Yahoo chases spammers, builds Webmap on Hadoop open source framework
Yahoo has turned to the Hadoop open source cluster framework for crunching the data from "500 million users per month and billions of interesting events per day," said Yahoo's Ajay Anand, speaking at the Cloud Computing Expo in New York City this week.
Researchers from Yahoo Mail have already used Hadoop as a platform for finding botnets that are spewing out spam. Other Yahoo researchers have collaborated on Webmap, "a gigantic table of information [showing] every Web site, page, and link that Yahoo knows about," he told a packed hotel conference room on Tuesday.
First launched as an open source project back in 2005, Hadoop is a framework for running application on large clusters built from inexpensive commodity hardware.

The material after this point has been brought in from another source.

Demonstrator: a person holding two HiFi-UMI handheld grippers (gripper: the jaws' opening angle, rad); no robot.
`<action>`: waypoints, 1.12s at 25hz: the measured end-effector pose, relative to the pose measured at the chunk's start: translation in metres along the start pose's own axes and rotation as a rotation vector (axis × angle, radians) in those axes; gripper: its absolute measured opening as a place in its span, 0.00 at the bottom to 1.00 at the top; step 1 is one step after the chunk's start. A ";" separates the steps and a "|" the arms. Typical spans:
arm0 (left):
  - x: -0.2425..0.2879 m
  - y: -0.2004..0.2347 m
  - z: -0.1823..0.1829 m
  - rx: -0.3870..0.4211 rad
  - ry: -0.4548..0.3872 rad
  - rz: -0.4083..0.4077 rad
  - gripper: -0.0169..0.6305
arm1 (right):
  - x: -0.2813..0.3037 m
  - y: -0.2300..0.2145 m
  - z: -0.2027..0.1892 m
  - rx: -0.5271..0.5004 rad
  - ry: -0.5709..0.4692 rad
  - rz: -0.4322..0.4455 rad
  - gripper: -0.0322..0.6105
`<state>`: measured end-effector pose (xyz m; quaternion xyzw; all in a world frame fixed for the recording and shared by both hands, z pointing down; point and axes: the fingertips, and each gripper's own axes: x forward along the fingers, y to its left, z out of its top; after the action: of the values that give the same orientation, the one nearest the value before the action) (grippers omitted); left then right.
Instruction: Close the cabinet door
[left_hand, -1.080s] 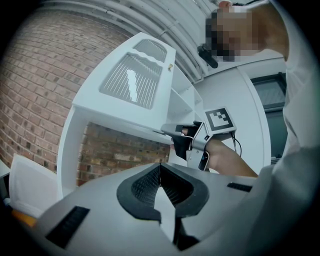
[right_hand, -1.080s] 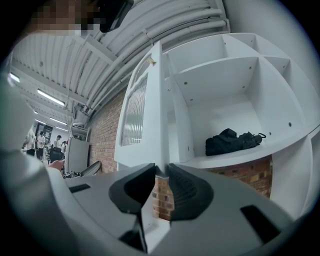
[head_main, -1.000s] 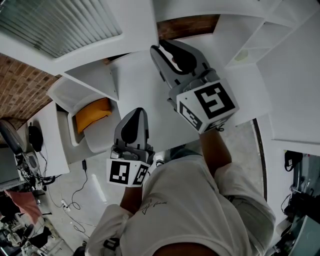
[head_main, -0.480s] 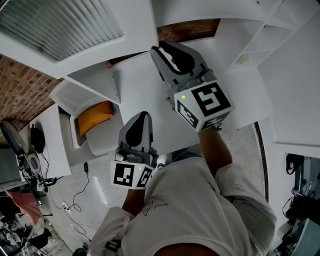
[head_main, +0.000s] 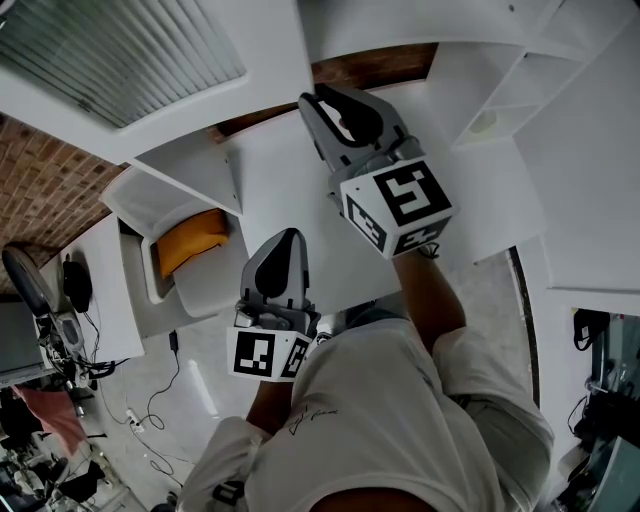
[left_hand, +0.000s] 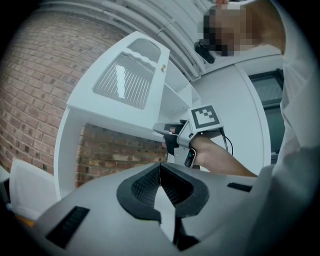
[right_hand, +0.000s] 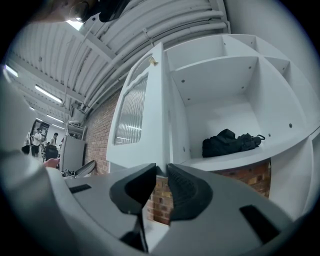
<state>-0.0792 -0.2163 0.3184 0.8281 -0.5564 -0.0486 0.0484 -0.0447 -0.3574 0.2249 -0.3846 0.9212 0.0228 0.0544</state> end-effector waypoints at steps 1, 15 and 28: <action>0.001 -0.002 0.000 0.012 0.001 -0.002 0.05 | 0.001 -0.001 0.000 -0.001 0.002 -0.007 0.17; 0.001 -0.004 0.000 0.011 0.001 -0.015 0.05 | 0.014 -0.007 0.001 -0.034 0.012 -0.047 0.15; 0.004 -0.004 0.002 0.018 0.003 -0.018 0.05 | 0.025 -0.013 -0.002 -0.040 0.018 -0.061 0.15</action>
<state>-0.0747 -0.2187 0.3163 0.8336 -0.5491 -0.0425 0.0412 -0.0529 -0.3841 0.2236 -0.4136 0.9089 0.0359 0.0392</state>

The framework is based on the Google File System (GFS) and Google's Map/Reduce, a computational paradigm that divides applications into many small fragements of work which can be distributed to any computing node in the cluster.

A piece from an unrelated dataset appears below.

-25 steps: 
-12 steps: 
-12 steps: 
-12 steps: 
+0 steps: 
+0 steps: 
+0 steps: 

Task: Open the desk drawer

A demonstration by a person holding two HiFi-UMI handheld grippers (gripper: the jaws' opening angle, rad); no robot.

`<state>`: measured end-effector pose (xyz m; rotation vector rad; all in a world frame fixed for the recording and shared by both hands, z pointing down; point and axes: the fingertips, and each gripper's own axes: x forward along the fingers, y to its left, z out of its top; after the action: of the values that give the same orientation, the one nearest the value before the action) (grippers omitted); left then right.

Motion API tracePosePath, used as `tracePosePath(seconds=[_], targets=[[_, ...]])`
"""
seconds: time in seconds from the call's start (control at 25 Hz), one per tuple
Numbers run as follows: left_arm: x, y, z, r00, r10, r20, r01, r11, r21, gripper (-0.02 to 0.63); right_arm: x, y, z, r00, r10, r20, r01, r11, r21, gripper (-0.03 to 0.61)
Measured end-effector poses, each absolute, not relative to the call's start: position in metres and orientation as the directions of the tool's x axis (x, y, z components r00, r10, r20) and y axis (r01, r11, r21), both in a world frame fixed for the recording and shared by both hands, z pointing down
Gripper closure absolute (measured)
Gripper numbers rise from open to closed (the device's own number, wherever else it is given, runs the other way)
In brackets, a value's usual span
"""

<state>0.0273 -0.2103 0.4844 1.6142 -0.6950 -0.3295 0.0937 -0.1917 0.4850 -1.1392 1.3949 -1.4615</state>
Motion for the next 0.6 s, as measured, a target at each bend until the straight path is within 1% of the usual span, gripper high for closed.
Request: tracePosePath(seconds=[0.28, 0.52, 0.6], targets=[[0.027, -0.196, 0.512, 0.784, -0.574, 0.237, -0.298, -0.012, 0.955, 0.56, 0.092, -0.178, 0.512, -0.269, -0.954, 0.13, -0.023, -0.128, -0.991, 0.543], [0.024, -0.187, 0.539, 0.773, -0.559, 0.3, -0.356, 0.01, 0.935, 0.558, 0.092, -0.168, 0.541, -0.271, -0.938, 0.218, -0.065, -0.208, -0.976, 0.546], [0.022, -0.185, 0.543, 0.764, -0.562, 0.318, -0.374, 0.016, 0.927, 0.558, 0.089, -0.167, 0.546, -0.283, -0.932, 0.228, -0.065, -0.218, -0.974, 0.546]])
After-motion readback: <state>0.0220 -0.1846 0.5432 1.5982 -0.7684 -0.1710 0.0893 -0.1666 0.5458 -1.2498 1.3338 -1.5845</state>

Although Hadoop is written in Java, the Hadoop team at Yahoo has pitched in along the way with contributions that include Pig Latin, a high level language that generates Map/Reduce jobs. "Pig Latin is much simple [for users] to understand," he contended. Myriad other contributions to the project have included Facebook's Hive, a data warehousing layer.

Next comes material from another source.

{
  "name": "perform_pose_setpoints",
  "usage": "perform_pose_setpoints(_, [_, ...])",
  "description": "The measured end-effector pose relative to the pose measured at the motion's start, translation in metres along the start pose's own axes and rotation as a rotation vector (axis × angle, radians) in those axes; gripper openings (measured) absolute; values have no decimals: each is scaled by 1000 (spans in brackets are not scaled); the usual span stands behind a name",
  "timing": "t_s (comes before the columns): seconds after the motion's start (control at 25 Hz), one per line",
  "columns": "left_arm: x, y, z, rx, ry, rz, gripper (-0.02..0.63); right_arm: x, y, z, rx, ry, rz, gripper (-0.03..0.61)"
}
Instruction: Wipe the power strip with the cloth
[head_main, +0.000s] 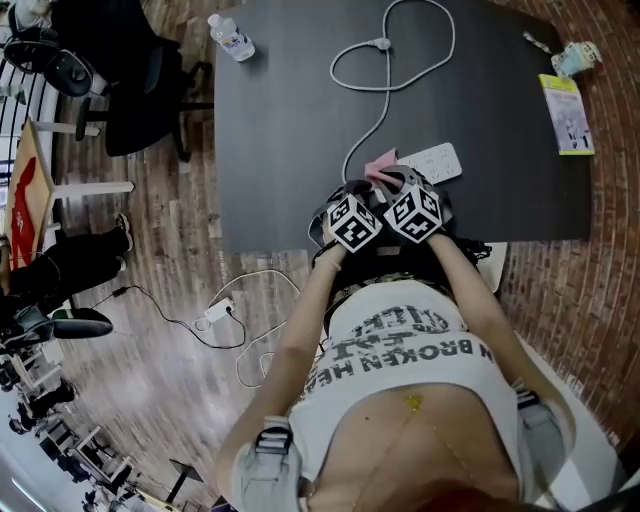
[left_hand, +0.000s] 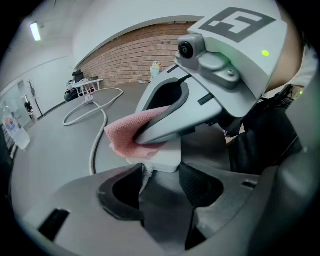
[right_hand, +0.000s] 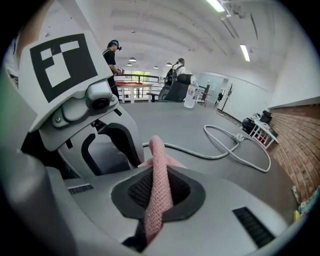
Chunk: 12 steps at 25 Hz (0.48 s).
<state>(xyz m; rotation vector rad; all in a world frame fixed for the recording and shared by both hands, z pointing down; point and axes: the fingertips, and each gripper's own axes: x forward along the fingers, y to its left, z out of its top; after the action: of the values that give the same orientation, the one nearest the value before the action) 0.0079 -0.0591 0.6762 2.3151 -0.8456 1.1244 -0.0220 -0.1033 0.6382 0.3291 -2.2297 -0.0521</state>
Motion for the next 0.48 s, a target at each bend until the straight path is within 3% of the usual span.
perform_pose_setpoints(0.48, [1, -1, 0, -2, 7, -5, 225, -9, -26, -18, 52, 24, -42, 17])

Why did Yahoo join in on the open source project, anyway? "Data is the next big opportunity for the Web," Anand explained, giving credit to Dr. Tim Berners-Lee's description of Web 2.0. "The second phase [of the Web] is based on doing some intelligent kinds of analysis on the various kinds of data you have."
Aside from analyzing its log files, Yahoo was initially interested in creating better search indexes, optimizing ads, and experimenting with machine learning. But Web 2.0 also offers "opportunities to focus on thing you wouldn't necessarily otherwise do."
Anand said that the Hadoop framework provides the capabilities needed for drilling down into huge volumes of data: massive scalability; cost effective performance on commodity hardware; a reliable infrastructure which is able to deal with disk failures; and the ability to share computing resources across applications.
If one department of a company requires 4,000 computers to run an application, for example, the department no longer has to go out and buy 4,000 computers. Instead, the same servers can be used by multiple departments.
The Hadoop Distributed File System (HDFS) achieves reliability by replicating data across multiple hosts. Under the Hadoop approach, data storage scales horizontally, whereas metadata -- or "data about the data" -- scales vertically. Essentially, tasks are moved to "where the data is, for better performance," he said.
Yahoo's Hadoop team, which started out with five engineers or so, has since mushroomed to 15 or 20. Meanwhile, less technically inclined researchers at Yahoo have learned Pig Latin for programming the framework. Hadoop can also be programmed with the use of scripting languages and C/C++, in addition to Java, he noted.
Hadoop has "encouraged researchers at Yahoo to get new insights into data," according to Anand. Many of them have "started skunkworks project [and] scaled up to 400 nodes" without having to go through an approval process, since new hardware didn't need to get purchased.
Computational processing is a lot faster, too. Yahoo built its entire Webmap on Hadoop in just 70 hours, the audience was told.